======== GIVEN ENTRIES ========

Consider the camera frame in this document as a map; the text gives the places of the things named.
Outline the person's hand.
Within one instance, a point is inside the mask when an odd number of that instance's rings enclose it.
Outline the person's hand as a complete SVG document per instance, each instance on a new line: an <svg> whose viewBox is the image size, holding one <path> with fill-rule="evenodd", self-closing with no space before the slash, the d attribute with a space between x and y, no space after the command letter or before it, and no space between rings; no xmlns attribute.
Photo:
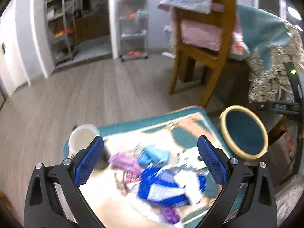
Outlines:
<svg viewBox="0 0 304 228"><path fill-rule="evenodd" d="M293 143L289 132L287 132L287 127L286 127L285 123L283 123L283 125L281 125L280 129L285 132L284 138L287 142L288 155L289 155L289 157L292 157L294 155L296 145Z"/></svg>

========
======== GIVEN ENTRIES ========

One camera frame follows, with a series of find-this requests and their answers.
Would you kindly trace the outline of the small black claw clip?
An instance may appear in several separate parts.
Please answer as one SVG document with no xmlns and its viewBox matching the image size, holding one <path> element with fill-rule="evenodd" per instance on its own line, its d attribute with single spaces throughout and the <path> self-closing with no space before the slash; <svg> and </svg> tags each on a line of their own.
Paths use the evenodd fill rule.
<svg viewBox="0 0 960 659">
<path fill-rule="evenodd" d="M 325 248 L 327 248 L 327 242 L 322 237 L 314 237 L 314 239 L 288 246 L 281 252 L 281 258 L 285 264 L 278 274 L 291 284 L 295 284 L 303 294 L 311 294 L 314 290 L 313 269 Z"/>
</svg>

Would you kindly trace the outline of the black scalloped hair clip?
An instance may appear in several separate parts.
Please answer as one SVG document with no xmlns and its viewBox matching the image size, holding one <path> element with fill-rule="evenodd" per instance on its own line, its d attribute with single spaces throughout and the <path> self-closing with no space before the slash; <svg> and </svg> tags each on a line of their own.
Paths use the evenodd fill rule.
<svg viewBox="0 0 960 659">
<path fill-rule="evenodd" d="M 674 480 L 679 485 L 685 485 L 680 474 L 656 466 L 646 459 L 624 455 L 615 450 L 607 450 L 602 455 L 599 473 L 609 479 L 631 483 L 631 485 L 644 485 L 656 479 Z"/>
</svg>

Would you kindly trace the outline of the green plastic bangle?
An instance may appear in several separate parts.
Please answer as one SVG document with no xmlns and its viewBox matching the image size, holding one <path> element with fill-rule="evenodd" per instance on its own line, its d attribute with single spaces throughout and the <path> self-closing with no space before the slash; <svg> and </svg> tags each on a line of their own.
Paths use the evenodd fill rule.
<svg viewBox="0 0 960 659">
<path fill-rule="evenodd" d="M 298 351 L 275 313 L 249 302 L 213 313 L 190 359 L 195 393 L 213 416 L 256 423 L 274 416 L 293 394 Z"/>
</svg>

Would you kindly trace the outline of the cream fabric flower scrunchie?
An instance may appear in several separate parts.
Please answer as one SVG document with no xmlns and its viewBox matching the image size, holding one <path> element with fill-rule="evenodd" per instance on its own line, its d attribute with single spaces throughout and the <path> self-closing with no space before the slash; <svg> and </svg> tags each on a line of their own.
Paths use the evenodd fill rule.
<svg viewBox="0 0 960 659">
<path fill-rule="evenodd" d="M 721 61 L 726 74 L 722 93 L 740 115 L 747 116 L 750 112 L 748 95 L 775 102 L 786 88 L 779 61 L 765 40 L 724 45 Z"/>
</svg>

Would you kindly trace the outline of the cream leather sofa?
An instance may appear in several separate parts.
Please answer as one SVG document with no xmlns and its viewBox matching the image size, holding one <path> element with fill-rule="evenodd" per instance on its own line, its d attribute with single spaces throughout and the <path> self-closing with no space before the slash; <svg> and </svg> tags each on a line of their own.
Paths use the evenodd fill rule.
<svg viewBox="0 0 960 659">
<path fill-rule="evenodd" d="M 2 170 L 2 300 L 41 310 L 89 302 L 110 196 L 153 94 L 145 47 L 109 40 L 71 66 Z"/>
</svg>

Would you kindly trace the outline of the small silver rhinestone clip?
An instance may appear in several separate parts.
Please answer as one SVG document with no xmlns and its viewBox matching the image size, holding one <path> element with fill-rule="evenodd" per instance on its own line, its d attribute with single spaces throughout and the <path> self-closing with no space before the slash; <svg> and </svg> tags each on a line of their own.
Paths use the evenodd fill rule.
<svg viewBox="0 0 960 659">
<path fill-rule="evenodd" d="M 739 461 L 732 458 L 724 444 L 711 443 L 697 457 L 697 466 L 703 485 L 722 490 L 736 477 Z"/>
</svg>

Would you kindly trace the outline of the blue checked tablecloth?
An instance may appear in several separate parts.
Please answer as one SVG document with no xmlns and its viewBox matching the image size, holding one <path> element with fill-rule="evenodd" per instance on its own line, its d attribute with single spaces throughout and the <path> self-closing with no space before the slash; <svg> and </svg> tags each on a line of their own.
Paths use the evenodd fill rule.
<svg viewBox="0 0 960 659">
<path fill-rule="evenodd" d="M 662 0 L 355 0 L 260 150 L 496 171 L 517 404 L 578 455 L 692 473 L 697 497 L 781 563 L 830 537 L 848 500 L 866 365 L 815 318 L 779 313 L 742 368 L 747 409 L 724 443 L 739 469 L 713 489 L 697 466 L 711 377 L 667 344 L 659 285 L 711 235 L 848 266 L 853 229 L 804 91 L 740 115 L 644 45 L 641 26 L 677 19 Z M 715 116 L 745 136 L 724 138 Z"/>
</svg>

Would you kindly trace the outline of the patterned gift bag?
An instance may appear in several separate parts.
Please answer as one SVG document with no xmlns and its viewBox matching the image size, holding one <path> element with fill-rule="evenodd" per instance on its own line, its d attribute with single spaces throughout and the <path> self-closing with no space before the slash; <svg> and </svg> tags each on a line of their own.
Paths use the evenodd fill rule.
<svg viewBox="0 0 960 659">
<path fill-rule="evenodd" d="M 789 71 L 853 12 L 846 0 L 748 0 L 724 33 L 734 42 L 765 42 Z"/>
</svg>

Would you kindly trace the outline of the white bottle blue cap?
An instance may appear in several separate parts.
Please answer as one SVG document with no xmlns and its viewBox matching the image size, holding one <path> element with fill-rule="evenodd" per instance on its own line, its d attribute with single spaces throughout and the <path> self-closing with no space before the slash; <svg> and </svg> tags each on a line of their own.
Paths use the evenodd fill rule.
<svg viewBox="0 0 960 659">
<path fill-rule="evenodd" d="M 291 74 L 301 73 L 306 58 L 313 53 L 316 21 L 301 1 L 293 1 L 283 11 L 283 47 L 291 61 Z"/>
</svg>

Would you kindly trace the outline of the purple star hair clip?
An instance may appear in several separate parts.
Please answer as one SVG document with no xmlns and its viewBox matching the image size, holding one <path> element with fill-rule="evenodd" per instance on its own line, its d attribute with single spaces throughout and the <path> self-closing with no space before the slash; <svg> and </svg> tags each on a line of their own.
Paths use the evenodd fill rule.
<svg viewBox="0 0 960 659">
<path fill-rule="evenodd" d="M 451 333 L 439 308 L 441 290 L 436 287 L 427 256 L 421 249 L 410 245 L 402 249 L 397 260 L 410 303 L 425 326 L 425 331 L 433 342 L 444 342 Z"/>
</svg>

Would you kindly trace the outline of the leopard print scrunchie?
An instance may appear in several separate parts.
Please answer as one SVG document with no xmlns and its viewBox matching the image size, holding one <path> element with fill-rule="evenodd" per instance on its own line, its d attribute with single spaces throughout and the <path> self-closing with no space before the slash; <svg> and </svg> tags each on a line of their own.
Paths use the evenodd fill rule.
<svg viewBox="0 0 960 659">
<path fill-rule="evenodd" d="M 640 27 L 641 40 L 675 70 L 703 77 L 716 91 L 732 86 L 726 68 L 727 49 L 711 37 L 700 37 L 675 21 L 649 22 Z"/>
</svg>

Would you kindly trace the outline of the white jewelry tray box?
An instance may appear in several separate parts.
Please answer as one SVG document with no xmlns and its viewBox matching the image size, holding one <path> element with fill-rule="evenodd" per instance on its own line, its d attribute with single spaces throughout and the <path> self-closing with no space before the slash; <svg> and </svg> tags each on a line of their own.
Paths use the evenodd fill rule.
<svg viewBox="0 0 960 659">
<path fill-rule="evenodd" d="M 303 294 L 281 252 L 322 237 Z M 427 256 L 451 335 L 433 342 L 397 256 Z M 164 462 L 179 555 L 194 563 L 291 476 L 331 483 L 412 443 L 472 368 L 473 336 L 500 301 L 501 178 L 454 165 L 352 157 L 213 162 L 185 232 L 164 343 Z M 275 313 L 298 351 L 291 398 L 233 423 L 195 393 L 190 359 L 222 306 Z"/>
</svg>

========

• [WHAT IS NEEDED]:
Please copy every line of the material that contains the word "small".

• [ANSWER TO THIS PROBLEM]:
Would you kindly trace the outline of the small black claw clip?
Would you kindly trace the outline of the small silver rhinestone clip?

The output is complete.